Naoko

Naoko ist in vielerlei Hinsicht besonders. Als erstes springt einem natürlich das versetzte Schallloch ins Auge. Dieses löst ein altes Statikproblem: Das klassische Loch ist genau da, wo der Steg auf die Decke drückt und muss ringsherum besonders ausgesteift werden. Positiver Nebeneffekt: Der Spieler hört sich selbst besser und die schwingende Fläche ist größer.
Die am Unterbug sehr breite Decke ist fächerformig beleistet – wie eine spanische Gitarre. Das macht sie im Vergleich zu Decken von ähnlicher Größenordnung leichter und weniger steif – und damit lauter und bassiger.
Dank des Klangvolumens, das die Decke an sich schon produziert, konnte ich die Zarge sehr flach halten, was Naoko angenehm bespielbar macht.

Decke: Alpenfichte

Schön, schlicht und weiß mit geradem, gleichmäßigem Wuchs, wie es sich für eine Fichtendecke gehört.

Korpus: Palisander

Boden und Zargen sind aus ostindischem Palisander gefertigt.

Hals: Meranti

Schönes Halsmaterial, weil leicht und biegesteif.
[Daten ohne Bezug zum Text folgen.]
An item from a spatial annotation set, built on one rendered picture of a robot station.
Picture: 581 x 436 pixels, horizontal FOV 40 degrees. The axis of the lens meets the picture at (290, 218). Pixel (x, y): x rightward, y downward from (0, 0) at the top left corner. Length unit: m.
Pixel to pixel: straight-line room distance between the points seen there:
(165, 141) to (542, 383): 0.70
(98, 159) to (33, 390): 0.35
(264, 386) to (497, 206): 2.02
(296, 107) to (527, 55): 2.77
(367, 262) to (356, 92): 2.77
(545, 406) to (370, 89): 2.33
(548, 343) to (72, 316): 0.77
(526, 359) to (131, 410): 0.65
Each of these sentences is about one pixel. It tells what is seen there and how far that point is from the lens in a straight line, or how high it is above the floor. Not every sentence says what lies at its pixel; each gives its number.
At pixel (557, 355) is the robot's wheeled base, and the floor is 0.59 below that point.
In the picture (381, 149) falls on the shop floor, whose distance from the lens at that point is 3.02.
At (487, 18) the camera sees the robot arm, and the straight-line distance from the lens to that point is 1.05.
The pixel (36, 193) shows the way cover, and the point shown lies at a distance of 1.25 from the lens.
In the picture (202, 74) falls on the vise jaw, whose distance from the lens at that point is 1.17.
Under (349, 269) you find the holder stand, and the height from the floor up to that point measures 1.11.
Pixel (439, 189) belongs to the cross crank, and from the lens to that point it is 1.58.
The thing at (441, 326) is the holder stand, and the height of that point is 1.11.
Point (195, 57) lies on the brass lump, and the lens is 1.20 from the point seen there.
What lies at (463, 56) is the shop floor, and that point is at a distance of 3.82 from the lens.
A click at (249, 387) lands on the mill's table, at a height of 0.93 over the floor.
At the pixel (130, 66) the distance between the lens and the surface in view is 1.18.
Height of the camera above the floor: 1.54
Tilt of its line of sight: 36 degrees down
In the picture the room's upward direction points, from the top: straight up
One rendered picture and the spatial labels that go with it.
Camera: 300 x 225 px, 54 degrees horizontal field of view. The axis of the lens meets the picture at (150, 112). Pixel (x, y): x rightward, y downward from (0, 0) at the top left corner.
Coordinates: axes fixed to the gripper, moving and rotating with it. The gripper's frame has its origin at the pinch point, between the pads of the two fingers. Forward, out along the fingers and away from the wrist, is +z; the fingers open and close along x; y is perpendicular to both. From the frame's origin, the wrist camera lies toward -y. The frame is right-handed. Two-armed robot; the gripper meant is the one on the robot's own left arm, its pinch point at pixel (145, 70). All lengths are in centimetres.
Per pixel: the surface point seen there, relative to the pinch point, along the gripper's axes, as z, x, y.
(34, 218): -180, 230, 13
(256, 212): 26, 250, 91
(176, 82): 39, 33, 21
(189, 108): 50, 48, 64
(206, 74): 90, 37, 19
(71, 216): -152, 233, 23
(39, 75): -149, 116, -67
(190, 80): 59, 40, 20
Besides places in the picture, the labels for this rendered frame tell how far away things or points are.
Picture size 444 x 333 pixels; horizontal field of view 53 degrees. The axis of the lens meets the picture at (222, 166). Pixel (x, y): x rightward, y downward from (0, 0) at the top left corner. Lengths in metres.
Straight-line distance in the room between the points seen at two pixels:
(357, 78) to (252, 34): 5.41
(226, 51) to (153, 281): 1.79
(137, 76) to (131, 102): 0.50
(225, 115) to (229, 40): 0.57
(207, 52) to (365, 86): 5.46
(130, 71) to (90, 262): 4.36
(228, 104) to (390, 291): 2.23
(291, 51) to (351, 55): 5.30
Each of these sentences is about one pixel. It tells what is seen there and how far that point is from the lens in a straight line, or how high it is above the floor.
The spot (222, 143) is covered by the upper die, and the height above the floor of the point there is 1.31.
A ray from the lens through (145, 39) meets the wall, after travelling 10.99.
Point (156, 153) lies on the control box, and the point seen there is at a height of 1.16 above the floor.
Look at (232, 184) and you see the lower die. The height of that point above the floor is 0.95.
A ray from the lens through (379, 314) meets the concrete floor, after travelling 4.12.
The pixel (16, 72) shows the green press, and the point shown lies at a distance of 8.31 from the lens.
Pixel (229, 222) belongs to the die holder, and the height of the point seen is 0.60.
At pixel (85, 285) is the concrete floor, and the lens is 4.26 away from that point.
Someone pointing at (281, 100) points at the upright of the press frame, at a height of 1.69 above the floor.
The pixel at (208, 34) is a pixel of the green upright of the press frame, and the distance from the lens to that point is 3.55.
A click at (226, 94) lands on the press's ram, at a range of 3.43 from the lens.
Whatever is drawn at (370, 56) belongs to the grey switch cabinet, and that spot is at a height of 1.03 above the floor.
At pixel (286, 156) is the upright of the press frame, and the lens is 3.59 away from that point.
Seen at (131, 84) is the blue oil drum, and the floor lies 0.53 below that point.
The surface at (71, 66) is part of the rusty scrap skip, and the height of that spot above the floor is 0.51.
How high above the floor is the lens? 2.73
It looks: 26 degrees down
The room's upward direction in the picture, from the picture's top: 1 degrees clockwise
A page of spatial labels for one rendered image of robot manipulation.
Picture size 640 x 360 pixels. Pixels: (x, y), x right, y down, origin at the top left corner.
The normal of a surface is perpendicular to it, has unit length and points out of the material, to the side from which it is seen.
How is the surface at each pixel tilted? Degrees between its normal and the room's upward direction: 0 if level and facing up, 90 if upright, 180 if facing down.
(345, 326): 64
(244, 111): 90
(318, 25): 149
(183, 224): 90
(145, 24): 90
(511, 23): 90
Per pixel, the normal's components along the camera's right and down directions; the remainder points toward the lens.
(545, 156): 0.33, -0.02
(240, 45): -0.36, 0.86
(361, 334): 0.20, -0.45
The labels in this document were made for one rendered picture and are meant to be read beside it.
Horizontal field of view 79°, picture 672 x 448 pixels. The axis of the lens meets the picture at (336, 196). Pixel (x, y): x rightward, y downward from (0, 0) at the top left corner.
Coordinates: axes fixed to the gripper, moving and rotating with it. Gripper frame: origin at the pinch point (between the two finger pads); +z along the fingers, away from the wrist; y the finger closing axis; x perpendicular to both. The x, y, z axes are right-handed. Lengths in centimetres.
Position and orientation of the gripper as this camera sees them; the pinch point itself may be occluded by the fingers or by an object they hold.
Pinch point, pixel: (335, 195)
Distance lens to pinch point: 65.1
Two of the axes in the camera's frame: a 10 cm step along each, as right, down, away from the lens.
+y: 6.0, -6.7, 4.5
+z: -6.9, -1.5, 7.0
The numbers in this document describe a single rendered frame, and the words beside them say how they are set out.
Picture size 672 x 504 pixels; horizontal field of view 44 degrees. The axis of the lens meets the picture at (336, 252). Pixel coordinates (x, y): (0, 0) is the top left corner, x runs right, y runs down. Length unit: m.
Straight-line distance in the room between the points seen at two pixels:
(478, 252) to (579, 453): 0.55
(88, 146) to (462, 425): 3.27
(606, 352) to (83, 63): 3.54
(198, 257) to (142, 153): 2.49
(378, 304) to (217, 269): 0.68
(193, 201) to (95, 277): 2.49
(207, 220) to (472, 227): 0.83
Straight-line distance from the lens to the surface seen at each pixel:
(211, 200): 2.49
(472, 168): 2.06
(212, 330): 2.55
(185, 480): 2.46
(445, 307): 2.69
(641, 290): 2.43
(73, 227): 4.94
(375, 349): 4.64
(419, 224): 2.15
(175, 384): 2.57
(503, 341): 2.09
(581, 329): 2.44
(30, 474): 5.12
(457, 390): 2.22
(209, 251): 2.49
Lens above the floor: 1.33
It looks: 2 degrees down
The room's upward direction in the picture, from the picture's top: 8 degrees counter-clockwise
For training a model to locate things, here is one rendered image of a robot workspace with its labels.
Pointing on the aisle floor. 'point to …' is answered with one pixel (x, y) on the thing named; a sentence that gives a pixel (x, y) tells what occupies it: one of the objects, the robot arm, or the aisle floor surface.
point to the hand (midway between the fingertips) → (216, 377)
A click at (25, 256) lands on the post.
Das Mahagoni-ähnliche Holz macht sich auch in Kombination mit dem Palisanderkorpus sehr gut.

Griffbrett: Palisander

Da für den Korpus auch schon Palisander verwendet wurde, kam ein anderes Holz fast nicht in Frage. Ebenholz hätte in diesem Fall klanglich nichts zur Gitarre beizutragen gehabt, also: Palisander.